WHAT AM I LOOKING FOR?

Lets be very clear, I am not a real good Carpenter, or furniture maker, but for me the precision of a machine can have a major influence on the final product. Like anything that is produced, there are many way and tools to accomplish the task at hand. Repeatability and accuracy may be what you expect out of your equipment, and the question should be, are they capable of it. So what am I looking for in this jointer? The area that will be look at are the in-feed table, out-feed table, and the in-feed to the out-feed tables. This is a lightly used 6″ wide, with a 42′ bed length, Canadian made, 1180 jointer with an age of about 10-15 years.
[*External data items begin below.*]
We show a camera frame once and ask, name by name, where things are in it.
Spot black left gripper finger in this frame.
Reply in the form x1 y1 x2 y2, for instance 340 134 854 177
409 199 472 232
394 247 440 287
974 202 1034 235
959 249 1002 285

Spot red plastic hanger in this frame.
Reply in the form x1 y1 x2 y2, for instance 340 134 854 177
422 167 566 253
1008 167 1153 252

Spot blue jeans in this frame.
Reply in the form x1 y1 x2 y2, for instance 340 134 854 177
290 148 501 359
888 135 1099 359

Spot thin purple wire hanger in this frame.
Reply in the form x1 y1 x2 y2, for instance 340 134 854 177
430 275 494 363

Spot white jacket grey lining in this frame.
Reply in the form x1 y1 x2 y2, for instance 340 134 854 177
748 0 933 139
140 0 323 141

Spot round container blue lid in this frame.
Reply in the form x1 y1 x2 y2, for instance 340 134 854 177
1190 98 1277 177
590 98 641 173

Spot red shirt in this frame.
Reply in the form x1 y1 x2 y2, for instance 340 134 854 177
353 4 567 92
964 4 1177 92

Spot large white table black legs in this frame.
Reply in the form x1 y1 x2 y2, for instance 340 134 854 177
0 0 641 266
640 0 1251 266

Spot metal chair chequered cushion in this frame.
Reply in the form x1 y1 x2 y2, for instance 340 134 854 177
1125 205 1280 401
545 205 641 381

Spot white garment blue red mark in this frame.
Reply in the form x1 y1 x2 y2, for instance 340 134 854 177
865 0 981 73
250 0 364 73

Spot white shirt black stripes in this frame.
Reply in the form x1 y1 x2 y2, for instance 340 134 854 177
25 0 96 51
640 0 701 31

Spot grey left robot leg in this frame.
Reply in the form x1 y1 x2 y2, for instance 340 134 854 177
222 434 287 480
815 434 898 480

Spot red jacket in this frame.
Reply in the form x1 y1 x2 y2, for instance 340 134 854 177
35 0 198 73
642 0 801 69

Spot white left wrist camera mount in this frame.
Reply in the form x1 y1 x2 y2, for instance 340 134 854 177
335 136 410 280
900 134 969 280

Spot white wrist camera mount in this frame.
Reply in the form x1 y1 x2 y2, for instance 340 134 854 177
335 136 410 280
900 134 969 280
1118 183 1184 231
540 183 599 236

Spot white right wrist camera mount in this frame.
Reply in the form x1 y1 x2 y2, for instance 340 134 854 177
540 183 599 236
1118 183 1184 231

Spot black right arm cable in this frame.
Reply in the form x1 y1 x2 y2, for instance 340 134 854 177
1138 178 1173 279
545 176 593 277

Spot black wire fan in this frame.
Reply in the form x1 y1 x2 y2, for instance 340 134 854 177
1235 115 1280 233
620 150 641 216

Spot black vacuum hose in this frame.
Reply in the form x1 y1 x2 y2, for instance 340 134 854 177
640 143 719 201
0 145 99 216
The machine will be completely checked as it sits, and if any adjustments are need, they will be done after all measurements are recorded.

THE IN-FEED TABLE

The in-feed table need to be checked for overall flatness. Utilizing two of the scraped blocks I made (see Bridgeport rebuild ) and a short straight edge, I constructed a bridge to take measurements of the inside surface (closes to the fence). Checking the indicator readings as the Starret surface gauge was slid from one end of the in-feed table to the other, showed how little the table varied. To my surprise it had a total of .001 variation. Next the bridge was moved to the outer edge of the in-feed table where the measurements showed the same .001 variation. I was confident the surface was extremely flat, so I set up the indicator directly to the in-feed table, which showed a very true surface with a variation of .0015 total. Just a note about why I constructed a bridge first to check the surface of the table. Lets suppose the surface of the table had a consistent arc to it, and the surface gauge and indicator were set up and moved along taking measurements, the indicator would only show the variation of the arc, not whether the table was flat. To see if the table is actually flat, it needs to be compared to a know flat surface. The straight edge was previously scraped to a surface plate so it is definitely flat. Once the straight edge is set on the two blocks which have been qualified, the in-feed table can be compared to the bottom edge of the straight edge. Moving the bridge to different locations, gives a better picture of the table surface. Since the table was very consistent to the bridge, I was able to set the surface gauge directly on the table and check some points I could not reach because the bridge was an obstruction. Hopefully this is not to confusing.

CHECKING THE TABLE TO THE STRAIGHT EDGE

CHECKING THE OPPOSITE END

CHECKING TO THE OUTSIDE

CHECKING THE SURFACE

 

 

 

 

 

 

GENERAL JOINTER PART-II

THE OUT-FEED TABLE

The out-feed table was checked in the same manor as the in-feed table. There was less than .001 variation on the dial indicator when comparing the out-feed table surface to the bottom of the straight edge which was mounted on blocks. I check the left side and right side of the table with this set up. The out-feed table was swept with the surface gauge on the surface and had .0005 variation. On this last check I set the surface gauge in the middle of the table and extended the rod and indicator so it would reach the end of the table. The surface gauge was then moved so that the indicator could take reading at the left and right edges. The gauge was the rotated 180*, while leaving it in the center position, and the left and right readings were recorded. What I was looking for were edges that rose or fell at the ends, possibly from the grinding process as the wheel entered and exited the cut. The .0005 variations at the end was exceptional.

IN-FEED TO OUT-FEED

The tables need to be checked to one another for parallelism. We know the two tables will be adjusted to different heights while jointing, so we need to verify the two table surfaces travel in the same horizontal plane. This need to be checked in a variety of positions. If the tables stay parallel no matter where they are positioned, we know the angles of the base and tables are in good standing. The two tables need to be set to the same height. The indicator is zeroed to the in-feed table, then the surface gauge is move so the indicator is touching the out-feed table. I choose to adjust the in-feed table in order to set the table height.